PROVIDED DATA:
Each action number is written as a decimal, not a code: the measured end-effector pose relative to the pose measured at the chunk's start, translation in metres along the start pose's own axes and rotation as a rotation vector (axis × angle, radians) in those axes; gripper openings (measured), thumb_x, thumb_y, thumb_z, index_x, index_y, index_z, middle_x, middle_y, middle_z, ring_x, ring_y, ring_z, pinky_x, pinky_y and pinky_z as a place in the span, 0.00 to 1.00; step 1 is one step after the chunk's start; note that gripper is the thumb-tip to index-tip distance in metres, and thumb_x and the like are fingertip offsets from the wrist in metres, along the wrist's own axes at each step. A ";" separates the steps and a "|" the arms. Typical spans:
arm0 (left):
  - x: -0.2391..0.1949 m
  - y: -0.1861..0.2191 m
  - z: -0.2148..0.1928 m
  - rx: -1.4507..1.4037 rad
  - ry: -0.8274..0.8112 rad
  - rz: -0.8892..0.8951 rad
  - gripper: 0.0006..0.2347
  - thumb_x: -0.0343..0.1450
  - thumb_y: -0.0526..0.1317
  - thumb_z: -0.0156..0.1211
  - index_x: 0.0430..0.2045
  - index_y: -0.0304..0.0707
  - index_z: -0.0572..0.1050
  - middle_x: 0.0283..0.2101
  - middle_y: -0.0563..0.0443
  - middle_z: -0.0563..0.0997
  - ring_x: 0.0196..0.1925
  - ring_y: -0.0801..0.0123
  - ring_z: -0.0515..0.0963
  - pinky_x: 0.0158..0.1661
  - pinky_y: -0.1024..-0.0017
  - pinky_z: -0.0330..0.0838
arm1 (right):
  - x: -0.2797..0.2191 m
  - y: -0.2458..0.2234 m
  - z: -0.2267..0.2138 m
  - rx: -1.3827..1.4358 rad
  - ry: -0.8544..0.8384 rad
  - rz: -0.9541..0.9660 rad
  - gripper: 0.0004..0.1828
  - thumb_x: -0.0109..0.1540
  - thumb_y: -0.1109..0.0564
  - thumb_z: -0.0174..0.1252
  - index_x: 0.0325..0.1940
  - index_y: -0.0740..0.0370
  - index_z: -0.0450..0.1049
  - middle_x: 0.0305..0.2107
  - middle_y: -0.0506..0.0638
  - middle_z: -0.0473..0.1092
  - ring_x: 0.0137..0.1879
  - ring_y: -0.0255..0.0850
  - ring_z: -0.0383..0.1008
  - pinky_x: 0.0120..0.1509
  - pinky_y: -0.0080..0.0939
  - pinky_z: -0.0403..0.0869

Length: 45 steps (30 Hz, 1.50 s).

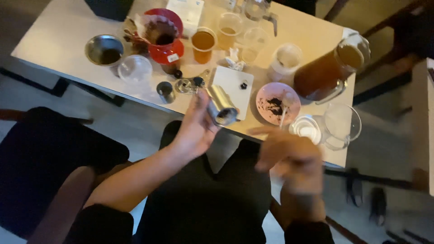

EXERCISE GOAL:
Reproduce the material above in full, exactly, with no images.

OUTPUT OF THE TASK:
Each action number is written as a decimal, not a code: the measured end-effector pose relative to the pose measured at the chunk's start, translation in metres along the start pose's own axes and rotation as a rotation vector (axis × angle, radians) in those axes; gripper openings (measured), thumb_x, thumb_y, thumb_z, index_x, index_y, index_z, middle_x, middle_y, middle_z, ring_x, ring_y, ring_z, pinky_x, pinky_y and pinky_z as a place in the span, 0.00 to 1.00; step 1 is one step after the chunk's start; note that gripper is the thumb-tip to index-tip distance in metres, and thumb_x and the like are fingertip offsets from the wrist in metres, along the wrist's own axes at each step. A ";" separates the steps and a "|" the arms. Typical spans:
arm0 (left):
  - x: -0.2391..0.1949 m
  - y: -0.1861..0.2191 m
  - z: -0.2148..0.1928 m
  - rx: -1.4507..1.4037 rad
  - ry: -0.8274..0.8112 rad
  - rz: -0.8892..0.8951 rad
  - gripper: 0.0006..0.2347
  - thumb_x: -0.0343..0.1450
  - thumb_y: -0.0526..0.1317
  - thumb_z: -0.0156..0.1211
  - index_x: 0.0430..0.2045
  - index_y: -0.0304..0.0707
  - index_z: -0.0572..0.1050
  - middle_x: 0.0283..0.2101
  - middle_y: -0.0563..0.0443
  - middle_z: -0.0563..0.0997
  - ring_x: 0.0196..0.1925
  - ring_y: -0.0801..0.0123
  - ring_z: -0.0515..0.0963
  - pinky_x: 0.0158..0.1661
  - pinky_y: -0.1024..-0.0017
  - pinky_z: -0.0330..0.0838
arm1 (right):
  - x: -0.2797..0.2191 m
  - y: -0.2458..0.2234 m
  - z: -0.2267..0.2138 m
  - rx: -1.3827..1.4358 rad
  - ry: -0.8544..0.8384 rad
  - rz: -0.9541..0.9660 rad
  - gripper: 0.0004..0.1828
  - thumb_x: -0.0109..0.1540
  - thumb_y: -0.1109..0.0564
  - thumb_z: -0.0174..0.1252
  - index_x: 0.0325..0.1940
  - index_y: -0.0740..0.0370
  - index_z: -0.0450..0.1049
  - middle_x: 0.0305..0.2107
  - middle_y: -0.0506..0.0638
  - middle_z: -0.0473..0.1092
  - ring_x: 0.0137..0.1879
  - ring_y: -0.0255..0.0850
  - ring_z: -0.0383..0.1008
  - pinky_x: 0.0120..0.1509
  - pinky_y: -0.0080..0.0939
  - pinky_z: -0.0403..0.0869

Length: 45 steps (30 Hz, 1.50 s).

With this, the output is complete.